For musicians like Frank Lee, the past year has been a strange one. A good one, mind you, but still strange.
Lee has been the leader of the Bryson City, N.C., old-timey string-music band the Freight Hoppers since 1992. (In fact, he’s the only original member left.) After success in the 1990s—an appearance on A Prairie Home Companion, two albums on Rounder Records—the band took a five-year hiatus in 2002, reforming again in 2007. But the past few months have been something else entirely.
“It’s been a huge blessing,” Lee says. “There are people coming out to our shows that didn’t remember what we were doing in the ’90s.”
The people Lee is talking about aren’t fans who have forgotten the Freight Hoppers over the course of time. No, they’re fans who couldn’t remember the band’s albums from the ’90s because they were barely walking at the time.
In case you haven’t listened to the radio in a while, Appalachian-tinged pop music has taken hold in the Billboard charts. Mumford and Sons’ 2010 album Sigh No More has charted for 160 straight weeks; last September’s Babel is still the number-one folk album and the number-two rock album, and their single “I Will Wait” remains in the top 20, even 31 weeks after its release. The Lumineers are also at the top of the charts, and the Avett Brothers’ 2012 album, The Carpenter, continues to have strong sales. Banjos, mandolins, and fiddles are everywhere—even Taylor Swift plays the banjo.
Lee says he doesn’t really have any idea why this kind of “homogenized” and “user-friendly” folksy pop has taken off the way it has, but he’s thankful for it.
“Lucky for me, it’s an easy way for a huge amount of people to get into music that’s like, oh, here’s a banjo,” Lee says. “It opens the door to this kind of traditional music. It’s making what we’re doing accessible.”
What the Freight Hoppers are doing is what they’ve always been doing—playing the earliest of the early country music, songs first recorded in the 1920s and ’30s. Lee plays the banjo and bottleneck guitar and sings, while Edward Hunter fiddles, Bradley Adams plays the string bass, and Isaac Deal plays the guitar and also helps on vocals. It may not be the original lineup, but the song remains much the same.

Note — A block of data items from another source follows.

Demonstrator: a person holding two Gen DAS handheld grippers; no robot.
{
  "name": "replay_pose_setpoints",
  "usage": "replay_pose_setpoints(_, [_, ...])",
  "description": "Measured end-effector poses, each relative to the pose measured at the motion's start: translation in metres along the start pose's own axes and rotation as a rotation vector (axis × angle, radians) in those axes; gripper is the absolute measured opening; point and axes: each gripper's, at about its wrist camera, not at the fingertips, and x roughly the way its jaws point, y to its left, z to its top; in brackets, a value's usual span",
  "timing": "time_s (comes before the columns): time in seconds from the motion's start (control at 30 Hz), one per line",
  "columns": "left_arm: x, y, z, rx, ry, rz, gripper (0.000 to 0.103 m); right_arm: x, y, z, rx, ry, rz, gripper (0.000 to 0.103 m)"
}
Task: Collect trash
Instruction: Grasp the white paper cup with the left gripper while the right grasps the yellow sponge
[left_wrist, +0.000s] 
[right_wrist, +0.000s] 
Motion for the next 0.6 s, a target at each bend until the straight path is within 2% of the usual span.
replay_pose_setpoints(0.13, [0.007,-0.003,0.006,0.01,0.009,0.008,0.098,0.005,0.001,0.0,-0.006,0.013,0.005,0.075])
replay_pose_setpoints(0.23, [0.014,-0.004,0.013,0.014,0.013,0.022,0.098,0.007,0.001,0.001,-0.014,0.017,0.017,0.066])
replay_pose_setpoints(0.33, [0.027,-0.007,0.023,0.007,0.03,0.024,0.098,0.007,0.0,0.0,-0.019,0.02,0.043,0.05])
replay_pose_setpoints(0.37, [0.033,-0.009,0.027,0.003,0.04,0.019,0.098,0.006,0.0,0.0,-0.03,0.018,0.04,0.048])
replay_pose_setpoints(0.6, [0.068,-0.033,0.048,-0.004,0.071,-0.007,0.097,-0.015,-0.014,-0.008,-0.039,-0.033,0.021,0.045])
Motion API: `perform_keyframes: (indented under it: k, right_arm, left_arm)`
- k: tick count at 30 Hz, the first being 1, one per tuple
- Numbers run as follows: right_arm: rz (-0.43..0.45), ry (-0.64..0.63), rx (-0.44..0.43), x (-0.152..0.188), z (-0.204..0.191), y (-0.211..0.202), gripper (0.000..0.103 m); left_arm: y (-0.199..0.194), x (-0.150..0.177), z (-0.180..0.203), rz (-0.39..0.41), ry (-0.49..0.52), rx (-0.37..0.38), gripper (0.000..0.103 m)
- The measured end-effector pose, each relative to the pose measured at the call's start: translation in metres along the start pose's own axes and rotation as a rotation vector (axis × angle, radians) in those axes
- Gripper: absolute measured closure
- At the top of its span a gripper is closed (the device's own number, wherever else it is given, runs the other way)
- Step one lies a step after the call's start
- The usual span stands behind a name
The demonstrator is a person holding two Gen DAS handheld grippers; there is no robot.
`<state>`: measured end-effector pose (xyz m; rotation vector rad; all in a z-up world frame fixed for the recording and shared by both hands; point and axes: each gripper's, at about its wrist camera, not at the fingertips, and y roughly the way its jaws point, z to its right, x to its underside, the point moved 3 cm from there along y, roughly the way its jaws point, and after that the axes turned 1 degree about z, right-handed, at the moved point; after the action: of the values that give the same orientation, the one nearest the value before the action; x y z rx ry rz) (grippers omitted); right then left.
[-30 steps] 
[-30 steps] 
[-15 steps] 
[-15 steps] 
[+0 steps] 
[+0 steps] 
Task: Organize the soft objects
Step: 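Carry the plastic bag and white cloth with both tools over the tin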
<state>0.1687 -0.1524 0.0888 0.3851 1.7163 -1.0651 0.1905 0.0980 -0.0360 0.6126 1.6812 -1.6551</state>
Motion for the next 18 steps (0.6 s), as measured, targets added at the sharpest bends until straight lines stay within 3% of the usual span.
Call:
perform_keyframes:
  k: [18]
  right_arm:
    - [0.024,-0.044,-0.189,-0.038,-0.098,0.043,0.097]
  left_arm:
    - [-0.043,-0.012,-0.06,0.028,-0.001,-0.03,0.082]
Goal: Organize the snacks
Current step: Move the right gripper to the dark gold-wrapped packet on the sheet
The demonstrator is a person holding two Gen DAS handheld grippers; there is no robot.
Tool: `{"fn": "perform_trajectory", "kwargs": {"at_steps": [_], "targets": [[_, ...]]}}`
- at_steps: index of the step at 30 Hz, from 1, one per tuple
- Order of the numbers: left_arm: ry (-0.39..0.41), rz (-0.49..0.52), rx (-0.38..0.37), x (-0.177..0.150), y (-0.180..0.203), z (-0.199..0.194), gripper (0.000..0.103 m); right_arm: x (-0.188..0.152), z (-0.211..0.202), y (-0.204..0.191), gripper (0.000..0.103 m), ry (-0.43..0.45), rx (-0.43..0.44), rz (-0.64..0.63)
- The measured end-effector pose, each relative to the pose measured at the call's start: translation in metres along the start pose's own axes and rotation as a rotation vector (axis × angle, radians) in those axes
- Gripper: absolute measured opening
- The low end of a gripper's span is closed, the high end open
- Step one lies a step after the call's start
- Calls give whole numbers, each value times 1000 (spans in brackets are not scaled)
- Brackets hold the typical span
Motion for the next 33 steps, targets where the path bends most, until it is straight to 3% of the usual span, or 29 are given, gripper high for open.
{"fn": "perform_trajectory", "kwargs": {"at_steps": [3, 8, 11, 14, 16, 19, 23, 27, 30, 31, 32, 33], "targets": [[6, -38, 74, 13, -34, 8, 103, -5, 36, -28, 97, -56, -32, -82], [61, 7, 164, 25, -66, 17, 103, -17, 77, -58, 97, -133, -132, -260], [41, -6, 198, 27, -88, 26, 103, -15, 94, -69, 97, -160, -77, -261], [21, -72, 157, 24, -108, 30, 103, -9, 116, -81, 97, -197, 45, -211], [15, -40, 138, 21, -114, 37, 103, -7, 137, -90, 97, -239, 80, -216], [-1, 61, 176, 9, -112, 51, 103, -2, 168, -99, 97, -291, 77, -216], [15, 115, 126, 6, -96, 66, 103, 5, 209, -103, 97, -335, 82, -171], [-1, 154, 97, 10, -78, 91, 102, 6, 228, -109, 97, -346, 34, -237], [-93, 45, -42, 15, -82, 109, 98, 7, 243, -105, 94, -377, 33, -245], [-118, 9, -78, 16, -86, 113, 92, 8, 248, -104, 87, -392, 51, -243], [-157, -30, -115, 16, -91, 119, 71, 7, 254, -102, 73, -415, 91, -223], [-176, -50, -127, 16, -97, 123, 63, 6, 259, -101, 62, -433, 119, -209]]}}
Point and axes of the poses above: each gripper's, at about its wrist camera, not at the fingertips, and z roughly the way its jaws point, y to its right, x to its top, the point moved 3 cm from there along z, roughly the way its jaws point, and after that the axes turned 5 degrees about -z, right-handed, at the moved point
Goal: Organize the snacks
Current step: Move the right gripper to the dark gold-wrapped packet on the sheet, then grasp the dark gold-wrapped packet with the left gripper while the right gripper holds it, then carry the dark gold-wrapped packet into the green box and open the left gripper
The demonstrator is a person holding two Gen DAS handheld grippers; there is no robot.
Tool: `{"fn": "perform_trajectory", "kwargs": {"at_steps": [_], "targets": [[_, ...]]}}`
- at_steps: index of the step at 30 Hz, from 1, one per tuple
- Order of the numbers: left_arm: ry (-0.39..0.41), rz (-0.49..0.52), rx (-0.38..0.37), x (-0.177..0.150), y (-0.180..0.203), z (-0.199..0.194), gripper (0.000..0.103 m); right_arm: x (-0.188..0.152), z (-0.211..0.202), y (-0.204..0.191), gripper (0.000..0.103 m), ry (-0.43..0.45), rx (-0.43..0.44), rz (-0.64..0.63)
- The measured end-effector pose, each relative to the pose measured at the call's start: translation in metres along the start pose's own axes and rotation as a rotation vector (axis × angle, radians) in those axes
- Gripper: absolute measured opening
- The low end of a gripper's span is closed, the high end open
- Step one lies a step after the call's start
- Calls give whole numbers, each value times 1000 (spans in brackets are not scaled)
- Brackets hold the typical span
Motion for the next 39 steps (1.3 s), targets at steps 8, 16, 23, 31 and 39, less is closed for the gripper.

Lee says he first got interested in early country recordings while growing up in Atlanta. While the city today is known for its hip-hop and soul, Lee says that it, like Knoxville, was one of the earliest centers of recording studios specializing in country songs, before all the business moved to Nashville.
“My school bus went by the grave of an early recording artist—for 12 years, every day, I saw that. So I got really excited about [the music],” Lee says.
The grave the bus drove past was that of Riley Puckett, a blind guitarist signed to Columbia Records in 1924 who quickly became the label’s star. Puckett, along with Gid Tanner, helped lead the Skillet Lickers, and had hits with songs like “Red River Valley,” “Oh, Susannah,” and “My Carolina Home.”
Lee says that after he discovered Puckett, he was hooked on the genre, eventually moving to Bryson City to work on the Great Smoky Mountains Railroad, entertaining tourists who came to ride the train with period music.
“That’s how the band started,” Lee says. And indeed, two of the band’s current members still perform on the train—that is, when the band isn’t touring all over the country. “We’re going out West a lot this year,” Lee says.
Still, Knoxville remains a special place for the Freight Hoppers to play (and not just because it’s an easy drive home at the end of the night). Lee says WDVX has created a community of listeners appreciative of old-time music, long before the Mumfords or Avetts spurred renewed interest in the genre.
“There’s always pretty much a guaranteed audience—unless there’s a football game going on,” he laughs.
And even with the increasingly common invasion of twentysomething hipsters at the band’s shows, Lee says his favorite part of playing live is the wide age range in the audiences, from the little kids dancing around to the older people tapping their feet in the back—many of whom, Lee says, remember the music from the first time it was popular.
“There’s always some story about how one of their relatives played the song with a certain instrument,” Lee says. “We hear some great stories doing this.”